> _What the exercise asks_
Only the lines from the one containing "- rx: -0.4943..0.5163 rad" through the one containing "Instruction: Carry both" should be printed, exactly as they appear below, with both ends included.

◆ ◆ ◆ ◆ ◆ ◆ ◆

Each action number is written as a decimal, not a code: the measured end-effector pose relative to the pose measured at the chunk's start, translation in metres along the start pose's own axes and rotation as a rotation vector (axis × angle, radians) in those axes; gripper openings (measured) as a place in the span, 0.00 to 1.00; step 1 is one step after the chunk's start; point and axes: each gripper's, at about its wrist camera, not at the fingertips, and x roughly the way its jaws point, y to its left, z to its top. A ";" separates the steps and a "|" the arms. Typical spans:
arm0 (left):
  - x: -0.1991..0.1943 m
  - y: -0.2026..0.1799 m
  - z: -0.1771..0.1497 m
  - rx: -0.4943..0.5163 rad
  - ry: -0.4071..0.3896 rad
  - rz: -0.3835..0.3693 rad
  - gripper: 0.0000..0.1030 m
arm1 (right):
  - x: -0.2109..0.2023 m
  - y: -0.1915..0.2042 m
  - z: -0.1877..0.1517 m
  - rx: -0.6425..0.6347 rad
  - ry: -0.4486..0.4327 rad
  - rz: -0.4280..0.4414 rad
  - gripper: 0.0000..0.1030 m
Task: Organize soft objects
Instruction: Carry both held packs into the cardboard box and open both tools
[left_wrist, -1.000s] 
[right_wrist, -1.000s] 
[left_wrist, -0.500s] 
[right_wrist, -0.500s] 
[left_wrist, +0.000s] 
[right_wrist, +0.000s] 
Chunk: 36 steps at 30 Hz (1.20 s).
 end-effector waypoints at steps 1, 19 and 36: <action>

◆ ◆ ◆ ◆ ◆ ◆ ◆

> _Solution to the problem_
  - rx: -0.4943..0.5163 rad
  - ry: -0.4071..0.3896 rad
  - rz: -0.3835..0.3693 rad
  - gripper: 0.0000..0.1030 m
arm1 (right):
  - x: -0.2109..0.2023 m
  - y: -0.1915..0.2042 m
  - z: -0.1877..0.1517 m
  - rx: -0.6425..0.6347 rad
  - ry: -0.4486..0.4327 rad
  - rz: -0.4280..0.4414 rad
  - gripper: 0.0000..0.1030 m
Task: Organize soft objects
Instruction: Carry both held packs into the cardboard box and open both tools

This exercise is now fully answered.